Go through the data below and retype all of it exactly.

### EXERCISE DATA
________________________________________

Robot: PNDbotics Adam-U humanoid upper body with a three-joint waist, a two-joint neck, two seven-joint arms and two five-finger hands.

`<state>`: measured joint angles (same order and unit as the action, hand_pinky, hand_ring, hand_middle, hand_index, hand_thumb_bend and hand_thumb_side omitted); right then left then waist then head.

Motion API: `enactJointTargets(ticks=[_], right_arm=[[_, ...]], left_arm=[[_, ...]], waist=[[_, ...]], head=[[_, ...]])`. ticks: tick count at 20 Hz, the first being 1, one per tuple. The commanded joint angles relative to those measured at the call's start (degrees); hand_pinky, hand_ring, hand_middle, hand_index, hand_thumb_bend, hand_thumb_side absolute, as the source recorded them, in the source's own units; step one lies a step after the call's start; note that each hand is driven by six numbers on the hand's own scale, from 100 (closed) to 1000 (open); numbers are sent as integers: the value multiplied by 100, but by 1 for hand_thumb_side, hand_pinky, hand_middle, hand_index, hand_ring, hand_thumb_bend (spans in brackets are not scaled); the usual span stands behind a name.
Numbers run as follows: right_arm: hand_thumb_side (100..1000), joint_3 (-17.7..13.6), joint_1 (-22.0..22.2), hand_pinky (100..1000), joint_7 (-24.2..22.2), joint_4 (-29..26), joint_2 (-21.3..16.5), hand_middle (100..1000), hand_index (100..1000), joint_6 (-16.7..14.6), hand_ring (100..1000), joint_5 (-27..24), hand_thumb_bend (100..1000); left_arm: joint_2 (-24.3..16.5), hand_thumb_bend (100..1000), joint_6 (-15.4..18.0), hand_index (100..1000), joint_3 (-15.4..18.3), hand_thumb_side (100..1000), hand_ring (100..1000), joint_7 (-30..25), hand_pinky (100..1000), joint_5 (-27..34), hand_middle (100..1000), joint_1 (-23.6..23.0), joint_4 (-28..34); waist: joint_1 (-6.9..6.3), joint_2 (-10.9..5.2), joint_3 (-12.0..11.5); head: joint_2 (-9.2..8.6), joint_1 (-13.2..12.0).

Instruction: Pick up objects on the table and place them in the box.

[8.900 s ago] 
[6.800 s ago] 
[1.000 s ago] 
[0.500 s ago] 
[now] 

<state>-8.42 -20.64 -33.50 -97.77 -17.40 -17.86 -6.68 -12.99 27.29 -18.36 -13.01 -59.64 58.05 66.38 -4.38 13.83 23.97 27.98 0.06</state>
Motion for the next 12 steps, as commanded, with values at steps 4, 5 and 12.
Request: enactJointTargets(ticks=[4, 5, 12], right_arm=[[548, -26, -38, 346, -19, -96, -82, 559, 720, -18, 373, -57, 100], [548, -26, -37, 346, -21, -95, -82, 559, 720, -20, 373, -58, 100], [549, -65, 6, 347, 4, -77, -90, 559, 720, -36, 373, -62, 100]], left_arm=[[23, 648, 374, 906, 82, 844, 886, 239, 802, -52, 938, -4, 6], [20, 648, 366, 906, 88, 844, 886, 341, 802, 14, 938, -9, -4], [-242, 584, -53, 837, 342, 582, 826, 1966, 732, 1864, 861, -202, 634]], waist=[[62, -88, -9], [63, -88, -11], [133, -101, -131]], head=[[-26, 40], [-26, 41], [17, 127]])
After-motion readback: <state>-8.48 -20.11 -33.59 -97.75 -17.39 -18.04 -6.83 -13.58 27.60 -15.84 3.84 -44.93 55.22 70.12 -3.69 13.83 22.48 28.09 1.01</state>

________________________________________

### TASK OUTPUT
Robot: PNDbotics Adam-U humanoid upper body with a three-joint waist, a two-joint neck, two seven-joint arms and two five-finger hands.

`<state>`: measured joint angles (same order and unit as the action, hand_pinky, hand_ring, hand_middle, hand_index, hand_thumb_bend and hand_thumb_side omitted); right then left then waist then head.

Motion API: `enactJointTargets(ticks=[_], right_arm=[[_, ...]], left_arm=[[_, ...]], waist=[[_, ...]], head=[[_, ...]])`. ticks: tick count at 20 Hz, the first being 1, one per tuple. The commanded joint angles relative to those measured at the call's start (degrees); hand_pinky, hand_ring, hand_middle, hand_index, hand_thumb_bend, hand_thumb_side absolute, as the source recorded them, in the source's own units; step one lies a step after the call's start; note that each hand is driven by six numbers on the hand's own scale, from 100 (closed) to 1000 (open); numbers are sent as integers: the value multiplied by 100, but by 1 for hand_thumb_side, hand_pinky, hand_middle, hand_index, hand_ring, hand_thumb_bend (spans in brackets are not scaled); the usual span stands behind a name.
Numbers run as follows: right_arm: hand_thumb_side (100..1000), joint_3 (-17.7..13.6), joint_1 (-22.0..22.2), hand_pinky (100..1000), joint_7 (-24.2..22.2), joint_4 (-29..26), joint_2 (-21.3..16.5), hand_middle (100..1000), hand_index (100..1000), joint_6 (-16.7..14.6), hand_ring (100..1000), joint_5 (-27..24), hand_thumb_bend (100..1000); left_arm: joint_2 (-24.3..16.5), hand_thumb_bend (100..1000), joint_6 (-15.4..18.0), hand_index (100..1000), joint_3 (-15.4..18.3), hand_thumb_side (100..1000), hand_ring (100..1000), joint_7 (-30..25), hand_pinky (100..1000), joint_5 (-27..34), hand_middle (100..1000), joint_1 (-23.6..23.0), joint_4 (-28..34); waist: joint_1 (-6.9..6.3), joint_2 (-10.9..5.2), joint_3 (-12.0..11.5); head: joint_2 (-9.2..8.6), joint_1 (-13.2..12.0).

Instruction: Pick up objects on the table and place them in the box.

[8.900 s ago] 
[6.800 s ago] 
[1.000 s ago] 
[0.500 s ago] 
[now] 

<state>-8.42 -20.64 -33.50 -97.77 -17.40 -17.86 -6.68 -12.99 27.29 -18.36 -13.01 -59.64 58.05 66.38 -4.38 13.83 23.97 27.98 0.06</state>
Motion for the next 12 steps, as commanded, with values at steps 4, 5 and 12.
Request: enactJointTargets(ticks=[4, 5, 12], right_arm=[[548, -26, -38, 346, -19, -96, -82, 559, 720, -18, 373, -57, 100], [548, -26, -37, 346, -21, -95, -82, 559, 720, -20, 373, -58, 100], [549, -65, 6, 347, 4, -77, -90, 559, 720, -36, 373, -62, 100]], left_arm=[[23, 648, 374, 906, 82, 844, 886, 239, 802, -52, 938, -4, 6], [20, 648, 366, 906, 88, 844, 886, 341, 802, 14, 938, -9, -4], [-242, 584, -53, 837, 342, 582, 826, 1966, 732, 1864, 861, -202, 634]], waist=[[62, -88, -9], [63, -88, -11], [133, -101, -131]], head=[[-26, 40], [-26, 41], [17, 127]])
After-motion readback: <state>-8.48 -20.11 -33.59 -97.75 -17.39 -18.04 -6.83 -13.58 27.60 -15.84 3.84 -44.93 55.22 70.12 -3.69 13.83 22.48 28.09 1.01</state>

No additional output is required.